In Ansehung der Bezugnahme auf
die BGH-Entscheidung wird im Urteil festgehalten, dass der BGH seine Argumentation
zur Vermeidung auf eine Überkompensation zwar auf das Werkvertragsrecht bezog,
doch ließe sich dies auf alle fiktiven Schadensbeseitigungskosten im
vertraglichen und deliktischen Bereich übertragen. Ebenso argumentierte die 23.
Zivilkammer in den zwei benannten Urteilen vom 05.09. und 24.10.2018. In denen
waren Schadensersatzansprüche aus Verkehrsunfällen streitgegenständlich und die
Kammer negierte eine Möglichkeit des Geschädigten, den Schaden am Fahrzeug auf
der Grundlage eines Gutachtens fiktiv geltend zu machen. Die 23. Zivilkammer
hat im Urteil vom 05.09.2018 ausdrücklich ausgeführt, dass diesfür alle
Schadensersatzansprüche gelte, so bei Beschädigungen von Sachen wie auch
jedenfalls gewährleistungsrechtlich begründeten Schadensersatzansprüchen (z.B.
kaufvertragliche oder mietvertragliche).
Es bleibt abzuwarten, wann zu
dieser Fragestellung der Tragweite der Entscheidung des BGH durch diesen eine
weitere Entscheidung erfolgt.
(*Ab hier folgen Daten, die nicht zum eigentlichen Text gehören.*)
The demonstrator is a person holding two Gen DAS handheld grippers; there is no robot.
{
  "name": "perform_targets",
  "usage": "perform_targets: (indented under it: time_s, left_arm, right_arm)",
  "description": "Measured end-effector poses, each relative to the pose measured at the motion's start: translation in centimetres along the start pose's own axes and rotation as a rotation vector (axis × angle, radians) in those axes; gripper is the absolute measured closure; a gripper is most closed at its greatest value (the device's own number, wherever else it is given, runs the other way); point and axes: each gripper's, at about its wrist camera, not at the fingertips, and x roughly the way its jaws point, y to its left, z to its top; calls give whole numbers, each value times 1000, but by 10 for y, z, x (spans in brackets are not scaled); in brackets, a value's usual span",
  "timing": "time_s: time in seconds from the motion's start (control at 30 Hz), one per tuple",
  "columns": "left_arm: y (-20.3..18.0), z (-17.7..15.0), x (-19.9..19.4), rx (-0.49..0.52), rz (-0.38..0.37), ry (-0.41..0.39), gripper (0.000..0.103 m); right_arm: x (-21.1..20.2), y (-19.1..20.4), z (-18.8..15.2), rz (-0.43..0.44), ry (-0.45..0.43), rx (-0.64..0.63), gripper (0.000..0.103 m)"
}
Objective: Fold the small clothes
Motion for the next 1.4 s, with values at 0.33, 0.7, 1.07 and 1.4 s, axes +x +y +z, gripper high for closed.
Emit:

Bis zu diesem Zeitpunkt wird derjenige, der aus
Delikt oder z.B. Kaufvertrag oder Mietvertrag Schadensersatzansprüche geltend
macht, nicht sicher sein können, dass er insoweit weiterhin den Schaden fiktiv
in Höhe des mutmaßlichen Aufwandes für die Beseitigung bemessen kann.